Her feature debut “Everything in the End” has been shown in more than 40 film festivals and will screen at the 2022 Fargo Film Festival the afternoon of Friday, March 18.

Mylissa’s small but mighty VHS collection includes “The Thing” (John Carpenter, 1982), “Boy Meets Girl” (Leos Carax, 1984), “Some Kind of Wonderful” (Howard Deutch, 1987), “Rosetta” (Luc and Jean-Pierre Dardenne, 1999), “Pump Up the Volume” (Allan Moyle, 1990), “Breaking Away” (Peter Yates, 1979), and an unopened copy of “E.T. the Extra-Terrestrial” (Steven Spielberg, 1982).

 

Greg Carlson: Is Fargo the last stop for “Everything in the End”?

Mylissa Fitzsimmons: Fargo will be my 43rd festival with the film. Something inside told me I should go. Who knows what is going to happen next? I am excited to have an opportunity to see the movie in a place like the Fargo Theatre.

 

GC: Where did you grow up?

MF: Until the age of thirteen, I grew up in Moab, Utah. After that, I went to high school in Salem, Oregon. Two very different places.

 

GC: What was the movie scene like in Moab?

MF: Moab is where I discovered my love for movies.

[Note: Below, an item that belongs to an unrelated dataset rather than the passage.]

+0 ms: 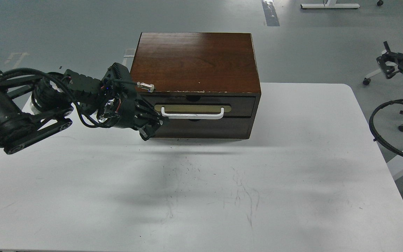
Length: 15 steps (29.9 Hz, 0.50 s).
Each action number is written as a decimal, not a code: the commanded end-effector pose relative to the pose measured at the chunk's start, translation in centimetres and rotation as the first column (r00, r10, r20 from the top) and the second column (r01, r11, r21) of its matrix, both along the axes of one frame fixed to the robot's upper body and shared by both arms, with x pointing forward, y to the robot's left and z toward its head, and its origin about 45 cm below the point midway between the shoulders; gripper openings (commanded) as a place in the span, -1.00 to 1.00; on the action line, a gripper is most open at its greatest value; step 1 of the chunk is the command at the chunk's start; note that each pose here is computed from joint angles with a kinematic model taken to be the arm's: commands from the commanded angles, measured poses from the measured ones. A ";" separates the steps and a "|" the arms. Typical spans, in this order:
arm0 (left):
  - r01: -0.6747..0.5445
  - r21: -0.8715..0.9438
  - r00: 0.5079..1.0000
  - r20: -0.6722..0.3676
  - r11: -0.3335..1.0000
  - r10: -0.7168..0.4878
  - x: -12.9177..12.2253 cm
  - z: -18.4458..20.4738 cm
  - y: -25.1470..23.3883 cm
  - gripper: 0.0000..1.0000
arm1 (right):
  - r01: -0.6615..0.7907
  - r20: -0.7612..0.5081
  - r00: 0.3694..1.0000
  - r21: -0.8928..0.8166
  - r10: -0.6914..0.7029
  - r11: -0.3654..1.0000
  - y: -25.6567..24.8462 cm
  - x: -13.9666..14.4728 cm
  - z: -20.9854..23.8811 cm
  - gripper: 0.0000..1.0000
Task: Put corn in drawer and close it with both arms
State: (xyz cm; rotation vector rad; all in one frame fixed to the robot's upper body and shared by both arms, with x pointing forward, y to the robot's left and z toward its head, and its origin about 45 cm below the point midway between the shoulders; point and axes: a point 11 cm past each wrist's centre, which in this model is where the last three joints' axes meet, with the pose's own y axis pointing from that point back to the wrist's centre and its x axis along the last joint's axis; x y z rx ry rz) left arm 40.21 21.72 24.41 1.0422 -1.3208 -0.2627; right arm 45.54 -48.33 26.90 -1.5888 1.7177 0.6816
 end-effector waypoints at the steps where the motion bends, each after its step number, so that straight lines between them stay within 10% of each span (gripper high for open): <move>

It’s a different town now, but when I was growing up – unless I was outside playing – the other thing I did was go to the movies and rent movies. We had a drive-in theater and I could see the screen from my backyard. I grew up in a single-parent household, so I spent a lot of time watching movies. The movies were my babysitter and my friend. You could buy one ticket and hide behind the curtain to stay for the next show. I did that all day.

 

GC: What sorts of movies were your favorites?

MF: Horror movies were definitely a thing in the 80s. At the end of each month, the theater would run a bunch of horror on the weekend. I spent hours watching those. And then I would have to ride my bike home in the dark.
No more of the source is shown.